How to Analyze a WhatsApp Chat: Export, Tools, and What the Data Shows

Berk Güneş · Jun 03, 2026
Jun 03, 2026 · 8 min read
How to Analyze a WhatsApp Chat: Export, Tools, and What the Data Shows

Short answer: Export the chat from WhatsApp as a .txt file (Settings is the wrong place — the option lives inside the conversation), then either drop the file into a recap tool for results in a couple of minutes, or parse it yourself in Python with pandas. The no-code path is faster and survives the export quirks; the Python path is more flexible if you want to write your own questions.

I exported and parsed several of my own WhatsApp chats to write this — a two-person thread, a noisy 40-person group, and one chat full of voice notes and photos. The export step is identical on iOS and Android, but what comes out the other side is messier than people expect. Three things quietly wreck most DIY scripts, and almost nobody warns you about them up front. Below is the exact path that worked, and the spots where it broke.

Get the export right first, or nothing downstream works

WhatsApp exports a single chat as a plain-text file (optionally with a media folder). The control is not in the app's main settings — it is inside the individual conversation. On both platforms the route is the same idea: open the chat, open the contact or group name at the top, scroll to the export option, then choose whether to include media. The official steps are documented in the WhatsApp Help Center under "Export chat history," and they differ slightly between iOS and Android wording, so check there if your menu looks different.

One decision matters more than it looks: "Without Media" vs "Include Media." For analysis, choose without media. You still keep every message — each photo or voice note simply becomes a placeholder line in the text — and you avoid exporting a folder of files you don't need for counting words, timestamps, and who-said-what. If you want the images too, that's a separate decision, not an analysis requirement.

Claim: The WhatsApp export is plain text, so any tool that reads text can analyze it.
Evidence: WhatsApp's own Help Center describes the export as a chat-history file you can email or save; opening it in a text editor shows one message per line with a timestamp prefix.
Limit: The line format is not standardized across regions and OS versions, which is exactly what trips up parsers.
Action: Open the .txt in any editor and look at the first ten lines before you choose a tool — the format you see decides the rest.

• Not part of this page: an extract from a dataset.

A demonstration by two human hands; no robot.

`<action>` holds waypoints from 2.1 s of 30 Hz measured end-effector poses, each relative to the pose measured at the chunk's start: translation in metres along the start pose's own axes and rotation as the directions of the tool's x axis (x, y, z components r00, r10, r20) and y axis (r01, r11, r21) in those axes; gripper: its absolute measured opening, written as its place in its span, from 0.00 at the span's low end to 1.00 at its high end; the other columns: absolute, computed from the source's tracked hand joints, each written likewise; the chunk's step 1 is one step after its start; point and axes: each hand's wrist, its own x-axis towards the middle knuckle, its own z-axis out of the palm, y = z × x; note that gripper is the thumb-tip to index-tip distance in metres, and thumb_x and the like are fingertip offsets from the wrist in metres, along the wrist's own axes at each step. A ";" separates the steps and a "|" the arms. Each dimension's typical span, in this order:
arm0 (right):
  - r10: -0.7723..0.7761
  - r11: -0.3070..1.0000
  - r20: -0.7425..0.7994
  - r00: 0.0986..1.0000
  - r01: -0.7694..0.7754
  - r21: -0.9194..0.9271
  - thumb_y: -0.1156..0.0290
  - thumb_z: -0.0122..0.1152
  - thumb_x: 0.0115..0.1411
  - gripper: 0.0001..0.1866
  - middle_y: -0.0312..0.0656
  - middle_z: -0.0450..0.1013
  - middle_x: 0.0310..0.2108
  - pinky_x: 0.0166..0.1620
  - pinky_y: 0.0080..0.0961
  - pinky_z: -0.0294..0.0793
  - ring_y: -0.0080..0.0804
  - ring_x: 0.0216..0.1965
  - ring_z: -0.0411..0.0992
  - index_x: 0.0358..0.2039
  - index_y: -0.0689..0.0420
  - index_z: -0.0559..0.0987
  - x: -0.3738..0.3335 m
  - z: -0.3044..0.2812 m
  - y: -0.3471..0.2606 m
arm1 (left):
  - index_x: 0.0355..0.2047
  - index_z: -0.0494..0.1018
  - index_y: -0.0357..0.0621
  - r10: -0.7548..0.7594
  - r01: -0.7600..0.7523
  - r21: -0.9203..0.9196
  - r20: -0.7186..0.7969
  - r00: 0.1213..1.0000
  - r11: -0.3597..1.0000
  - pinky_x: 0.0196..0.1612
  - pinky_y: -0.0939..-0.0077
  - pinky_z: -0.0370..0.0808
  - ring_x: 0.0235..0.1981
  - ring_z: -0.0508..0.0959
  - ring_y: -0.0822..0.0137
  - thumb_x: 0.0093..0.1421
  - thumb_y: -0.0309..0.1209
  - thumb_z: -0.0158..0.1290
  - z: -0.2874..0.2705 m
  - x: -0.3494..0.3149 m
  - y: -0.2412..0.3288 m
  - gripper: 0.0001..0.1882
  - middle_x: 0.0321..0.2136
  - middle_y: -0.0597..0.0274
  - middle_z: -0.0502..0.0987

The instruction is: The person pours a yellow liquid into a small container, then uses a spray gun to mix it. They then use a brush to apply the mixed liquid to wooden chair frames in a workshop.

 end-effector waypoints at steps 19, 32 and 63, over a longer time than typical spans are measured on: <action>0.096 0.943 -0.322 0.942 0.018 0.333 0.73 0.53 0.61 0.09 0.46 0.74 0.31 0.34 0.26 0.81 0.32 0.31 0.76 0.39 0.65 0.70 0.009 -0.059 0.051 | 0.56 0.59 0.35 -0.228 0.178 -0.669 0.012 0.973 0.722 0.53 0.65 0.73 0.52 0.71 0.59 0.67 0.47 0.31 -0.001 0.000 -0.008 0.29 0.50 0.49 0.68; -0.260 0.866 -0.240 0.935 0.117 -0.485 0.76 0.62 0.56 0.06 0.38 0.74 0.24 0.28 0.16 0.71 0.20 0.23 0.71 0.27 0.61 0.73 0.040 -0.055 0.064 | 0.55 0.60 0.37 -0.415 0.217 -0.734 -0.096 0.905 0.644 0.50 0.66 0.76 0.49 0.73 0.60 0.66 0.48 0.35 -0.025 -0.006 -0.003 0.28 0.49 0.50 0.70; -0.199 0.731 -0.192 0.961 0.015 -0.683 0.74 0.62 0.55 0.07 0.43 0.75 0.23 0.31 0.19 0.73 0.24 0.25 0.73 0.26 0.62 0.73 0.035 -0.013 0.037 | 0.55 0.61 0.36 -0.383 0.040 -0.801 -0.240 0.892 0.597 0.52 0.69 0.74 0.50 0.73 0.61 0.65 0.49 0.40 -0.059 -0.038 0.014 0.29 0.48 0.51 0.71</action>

Path A — the no-code route (the one most people actually want)

If you don't write code, the realistic goal is a readable recap: message counts per person, busiest hours and days, who starts conversations, most-used words and emoji, maybe a sentiment trend. A dedicated recap tool reads the exported file and renders these directly. In my test the slow part was not the analysis — it was finding the export button. Once the .txt was in hand, getting to a finished recap took a couple of minutes, not a coding afternoon.

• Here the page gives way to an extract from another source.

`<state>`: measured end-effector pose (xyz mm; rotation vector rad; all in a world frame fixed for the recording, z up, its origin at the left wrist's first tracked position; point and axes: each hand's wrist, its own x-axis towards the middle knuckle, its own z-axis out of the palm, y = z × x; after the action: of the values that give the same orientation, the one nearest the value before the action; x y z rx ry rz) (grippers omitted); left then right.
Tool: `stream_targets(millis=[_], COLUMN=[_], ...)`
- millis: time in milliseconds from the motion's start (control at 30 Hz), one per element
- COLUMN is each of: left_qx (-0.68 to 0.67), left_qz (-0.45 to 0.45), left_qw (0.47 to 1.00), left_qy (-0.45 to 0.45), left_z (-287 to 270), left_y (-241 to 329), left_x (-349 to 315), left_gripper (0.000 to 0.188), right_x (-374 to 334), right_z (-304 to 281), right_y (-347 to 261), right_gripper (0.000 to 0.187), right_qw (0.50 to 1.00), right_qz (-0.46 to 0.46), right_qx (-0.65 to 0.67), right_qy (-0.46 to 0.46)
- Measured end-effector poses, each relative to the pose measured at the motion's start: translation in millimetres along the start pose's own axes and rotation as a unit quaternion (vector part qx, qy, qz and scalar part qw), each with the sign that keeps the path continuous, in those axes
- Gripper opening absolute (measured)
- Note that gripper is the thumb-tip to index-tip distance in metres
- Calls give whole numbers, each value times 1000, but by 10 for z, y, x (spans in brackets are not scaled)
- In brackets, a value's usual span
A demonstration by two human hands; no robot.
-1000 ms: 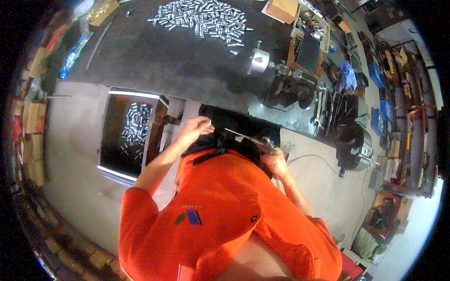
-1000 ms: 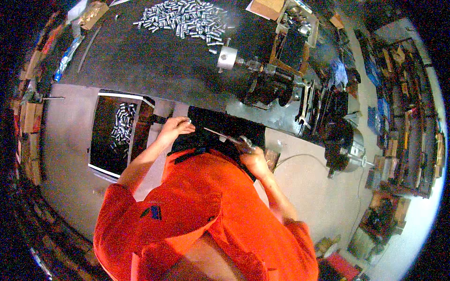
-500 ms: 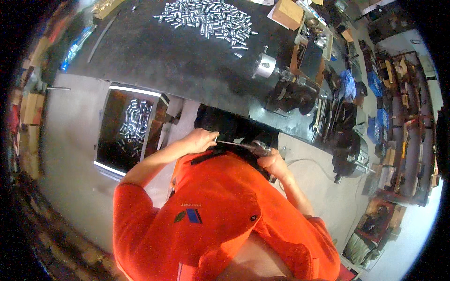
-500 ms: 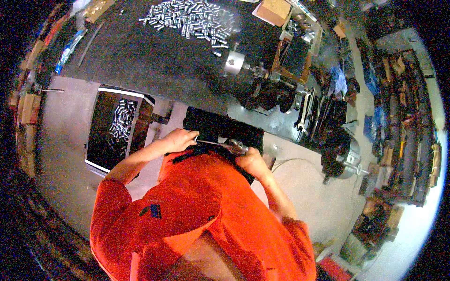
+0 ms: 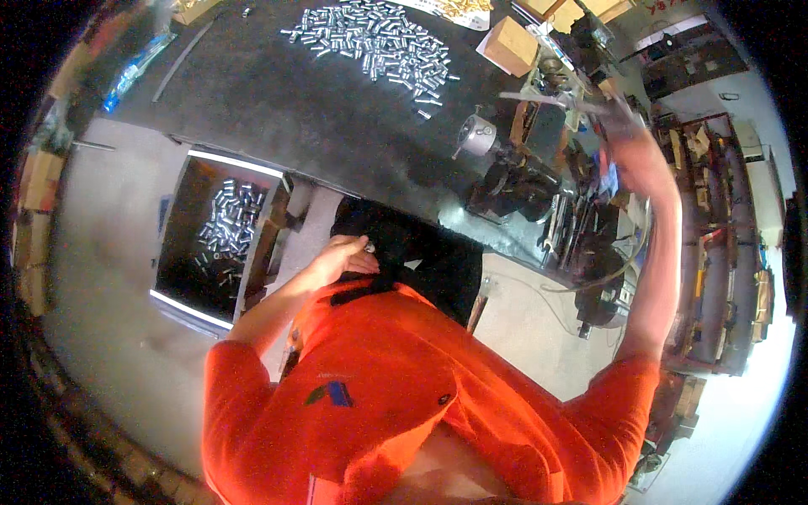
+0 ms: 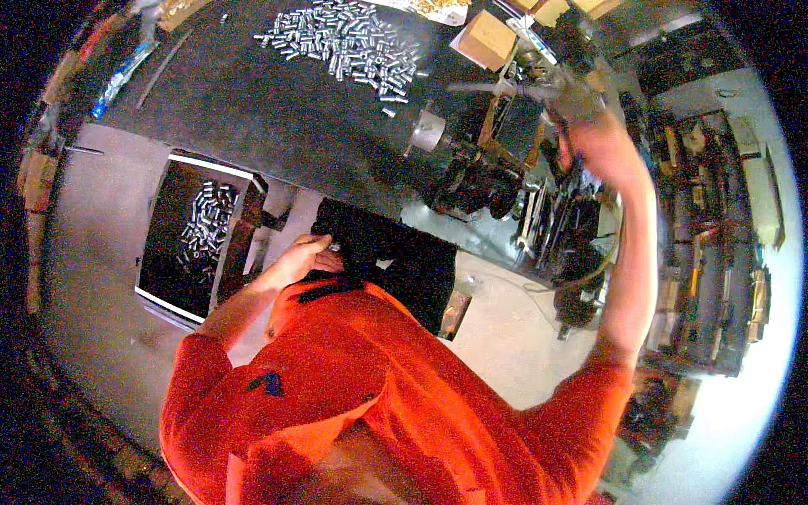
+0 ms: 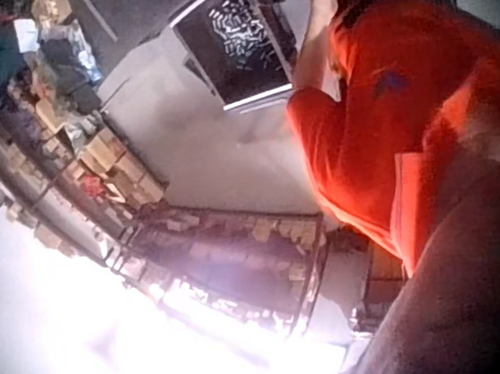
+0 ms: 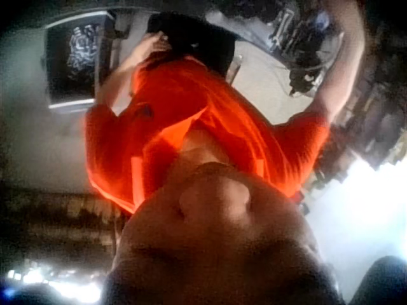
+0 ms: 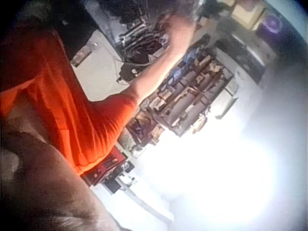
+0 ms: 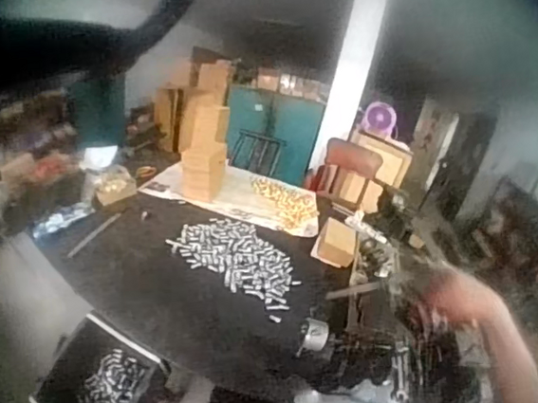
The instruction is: The person repeatedly picks up small metal pins from a table and holds them against a rotating bench grinder, then places the pins into a metal tray. The person continues this cycle throughout the clip.
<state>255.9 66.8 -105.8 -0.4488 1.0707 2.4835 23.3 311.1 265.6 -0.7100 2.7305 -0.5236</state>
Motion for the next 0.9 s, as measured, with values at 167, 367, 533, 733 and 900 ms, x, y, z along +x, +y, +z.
stream_targets(millis=[167, 367, 533, 733, 900], left_qx=[-34, -60, -32, -59, -46], left_qz=[13, 40, 65, 64, 42], left_qw=[998, 990, 992, 993, 996], left_qy=[51, 120, 106, 74, 62], left_z=[-98, -292, -169, -136, -110], left_y=[89, 184, 282, 328, 313], left_x=[-23, -220, -111, -6, -14], left_gripper=[49, 44, 49, 50, 51], right_x=[970, 1198, 1421, 1532, 1145], right_z=[40, 437, 777, 725, 405], right_y=[627, 307, -155, -44, 336], right_gripper=[16, 20, 19, 18, 18], right_qw=[991, 964, 941, 931, 949], right_qz=[104, 82, 22, -20, 121], right_qx=[-46, -15, -68, -141, -187], right_qy=[-77, -252, -332, -335, -224])
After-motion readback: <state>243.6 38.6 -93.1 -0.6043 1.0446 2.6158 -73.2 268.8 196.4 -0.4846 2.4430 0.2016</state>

This is the gap Wrapped AI is built to close. It takes the chat you exported from your own account, parses the timestamp and sender format for you, and turns it into a shareable "Wrapped"-style recap — without asking you to install Python or learn pandas. The honest framing: it is a recap and analysis tool, not a magic mind-reader. It counts and visualizes what is in the text; it doesn't infer things the messages don't contain.

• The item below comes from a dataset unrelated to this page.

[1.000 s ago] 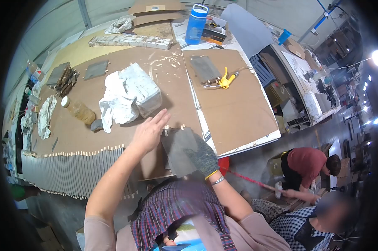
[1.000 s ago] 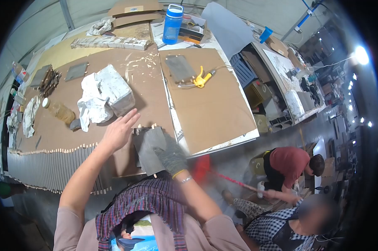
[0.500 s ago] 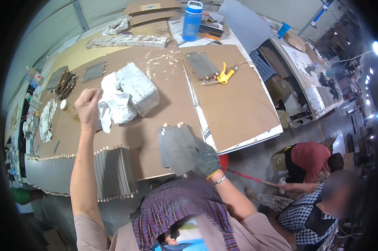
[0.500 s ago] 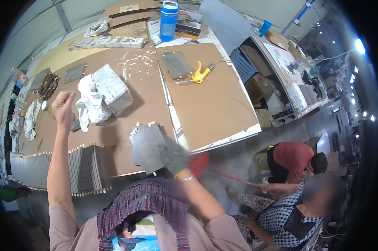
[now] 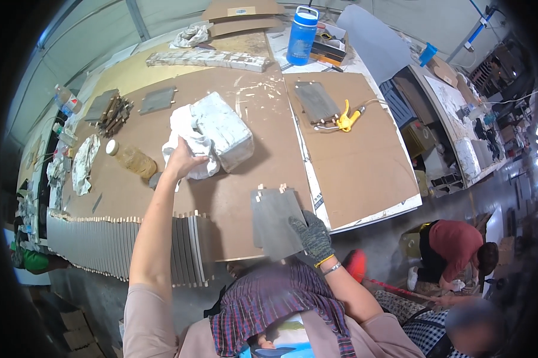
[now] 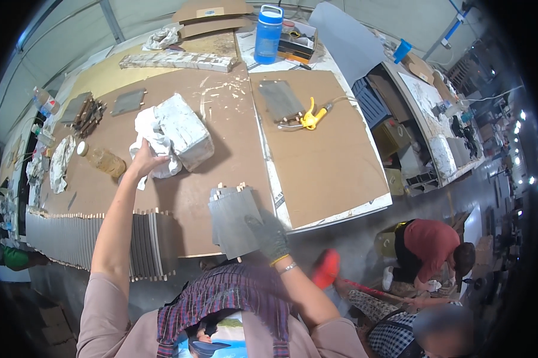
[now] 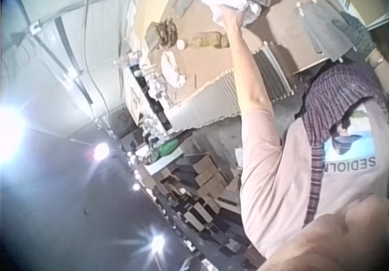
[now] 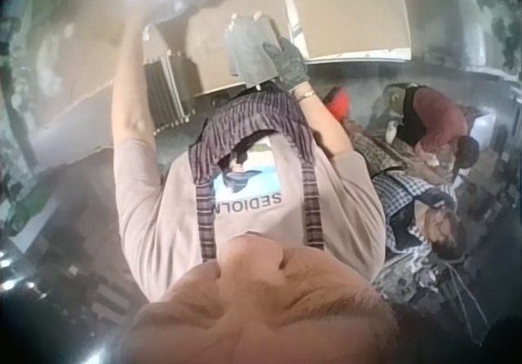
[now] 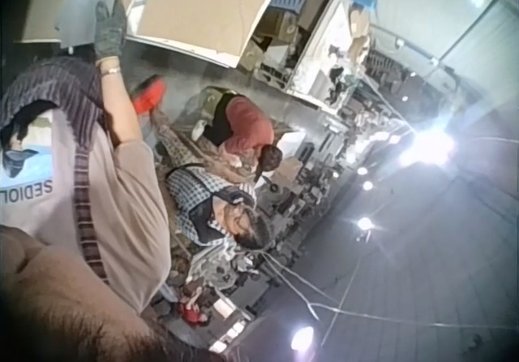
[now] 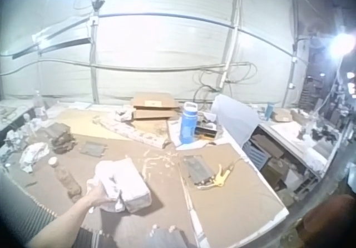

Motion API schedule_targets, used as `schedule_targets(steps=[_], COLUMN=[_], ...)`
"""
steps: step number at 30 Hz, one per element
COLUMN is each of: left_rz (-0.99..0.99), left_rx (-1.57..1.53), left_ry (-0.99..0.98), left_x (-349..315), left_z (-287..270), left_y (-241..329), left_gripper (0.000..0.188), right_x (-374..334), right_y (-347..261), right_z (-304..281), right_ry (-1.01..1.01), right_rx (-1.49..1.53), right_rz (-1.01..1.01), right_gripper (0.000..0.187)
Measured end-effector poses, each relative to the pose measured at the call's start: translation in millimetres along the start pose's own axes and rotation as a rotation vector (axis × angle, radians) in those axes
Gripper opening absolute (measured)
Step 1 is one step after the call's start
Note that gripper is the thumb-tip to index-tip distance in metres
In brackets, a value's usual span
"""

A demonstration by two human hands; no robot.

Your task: The person cleans and wipes wooden slats and boards using a cloth and a sponge. They pick up individual wooden pieces, wipe them down, and stack them on the workbench.

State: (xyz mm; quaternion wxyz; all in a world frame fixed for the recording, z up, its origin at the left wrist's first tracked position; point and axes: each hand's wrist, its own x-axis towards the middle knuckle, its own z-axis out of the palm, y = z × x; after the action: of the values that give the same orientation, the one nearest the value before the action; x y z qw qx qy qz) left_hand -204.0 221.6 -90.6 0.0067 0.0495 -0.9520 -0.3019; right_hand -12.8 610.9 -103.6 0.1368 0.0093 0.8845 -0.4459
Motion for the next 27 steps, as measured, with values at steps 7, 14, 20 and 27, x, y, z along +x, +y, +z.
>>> schedule_targets(steps=[7, 14, 20, 27], left_rz=[-0.127, 0.714, 0.523, 0.446], left_rx=[-0.373, -0.067, -0.169, -0.03], left_ry=[-0.169, -0.22, 0.516, 0.417], left_x=[-47.9, -145.0, -80.0, -3.4], left_z=[-36.8, 21.9, -29.8, -101.4], left_y=[91.6, 150.2, 115.7, 116.6], left_gripper=[0.01, 0.028, 0.019, 0.048], right_x=[-7.9, -19.5, -28.5, 7.1], right_y=[-1.1, -33.1, -19.4, 6.3], right_z=[-16.3, -19.9, -15.5, 36.3], right_ry=[0.014, -0.021, 0.207, 0.358], right_rx=[-0.106, 0.314, -0.295, -0.274], right_rz=[0.033, 0.104, -0.466, -0.326], right_gripper=[0.04, 0.041, 0.038, 0.046])
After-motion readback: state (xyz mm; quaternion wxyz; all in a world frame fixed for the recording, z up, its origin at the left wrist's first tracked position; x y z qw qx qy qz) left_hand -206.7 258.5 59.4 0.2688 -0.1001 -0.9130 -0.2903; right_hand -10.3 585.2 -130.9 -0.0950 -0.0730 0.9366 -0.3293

Path B — the Python route (more control, more sharp edges)

If you do code, the open-source approach is well documented. The common stack is Python with pandas for the dataframe and a plotting library for charts; several public "whatsapp-chat-analysis" projects on GitHub publish notebooks that read the export, split each line into timestamp, sender, message, and compute the same metrics. The pandas documentation covers the parsing and grouping you'll lean on (read_csv/regex splitting, groupby, datetime handling).

The flexibility is real: you can ask any question you can express in code. But the export format fights you. Here is where it broke in my runs, and how to handle each.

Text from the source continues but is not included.